> _Supplied material_:

================

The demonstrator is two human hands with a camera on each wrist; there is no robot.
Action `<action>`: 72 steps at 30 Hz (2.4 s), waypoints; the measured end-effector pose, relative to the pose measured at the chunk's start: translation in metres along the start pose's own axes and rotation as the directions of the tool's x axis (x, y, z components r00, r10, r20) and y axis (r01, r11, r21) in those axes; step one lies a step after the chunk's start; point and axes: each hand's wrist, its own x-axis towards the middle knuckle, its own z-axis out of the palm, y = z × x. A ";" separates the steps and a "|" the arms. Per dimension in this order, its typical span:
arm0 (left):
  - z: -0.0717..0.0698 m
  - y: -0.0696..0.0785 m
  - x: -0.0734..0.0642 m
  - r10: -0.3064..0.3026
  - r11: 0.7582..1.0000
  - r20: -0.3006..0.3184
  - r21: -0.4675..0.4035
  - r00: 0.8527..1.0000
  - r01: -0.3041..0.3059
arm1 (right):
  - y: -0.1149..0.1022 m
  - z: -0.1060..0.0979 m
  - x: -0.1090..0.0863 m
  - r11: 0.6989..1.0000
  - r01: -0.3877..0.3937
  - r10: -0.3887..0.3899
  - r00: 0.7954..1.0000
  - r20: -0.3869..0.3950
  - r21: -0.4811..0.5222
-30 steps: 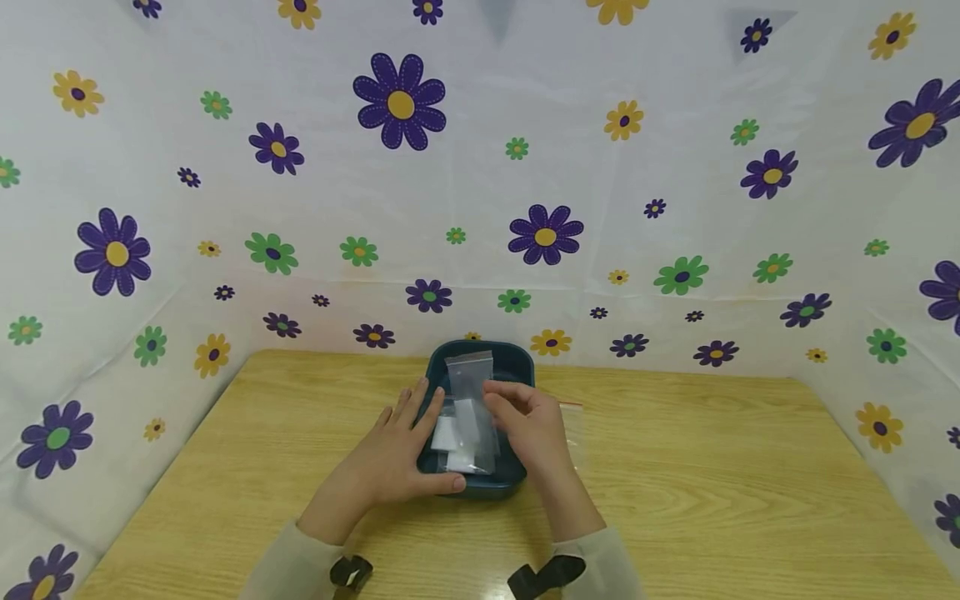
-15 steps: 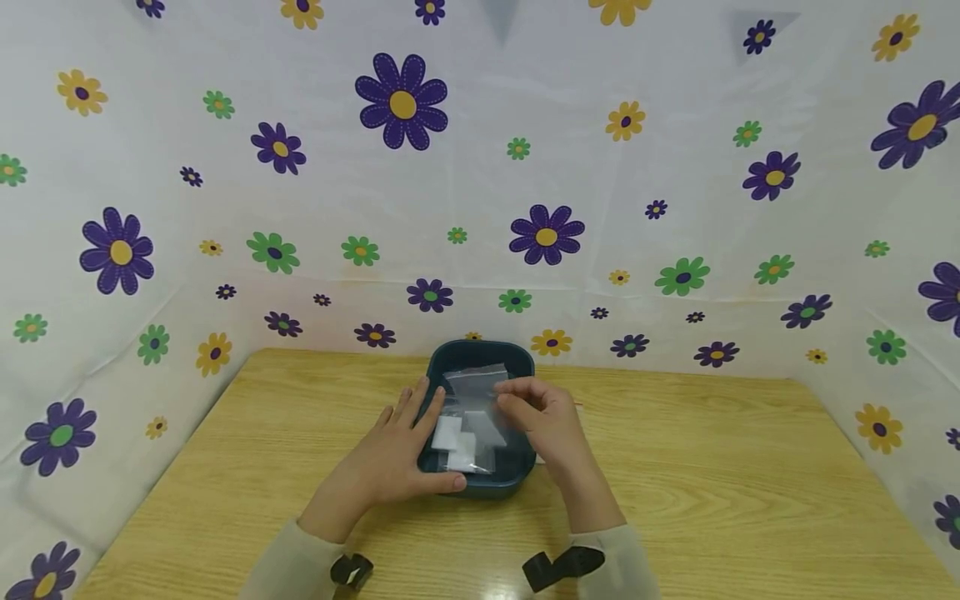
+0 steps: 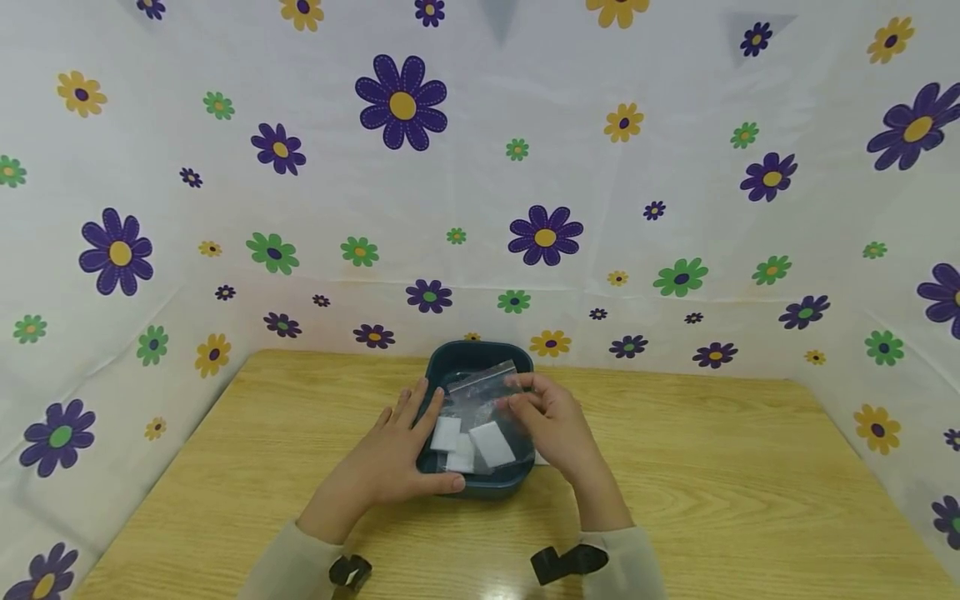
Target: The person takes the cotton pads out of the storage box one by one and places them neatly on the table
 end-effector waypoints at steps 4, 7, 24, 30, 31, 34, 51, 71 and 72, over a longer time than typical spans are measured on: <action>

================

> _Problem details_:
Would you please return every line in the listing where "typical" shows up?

> _Written solution_:
Action `<action>`: 72 steps at 30 Hz (2.4 s), waypoints; the measured end-effector pose, relative to the pose measured at the chunk's start: translation in metres along the start pose's own axes and rotation as the directions of the tool's x axis (x, y, z components r00, r10, r20) and y axis (r01, r11, r21) in those axes; step one lies a step after the chunk's start; point and axes: each hand's wrist, its own x-axis towards the middle knuckle, its own z-axis out of the palm, y = z × x. A ";" separates the steps and a "|" the arms. Per dimension in this order, its typical span:
 end-effector waypoints at steps 4, 7, 24, 30, 31, 34, 51, 71 and 72, over a longer time than typical spans are measured on: <action>

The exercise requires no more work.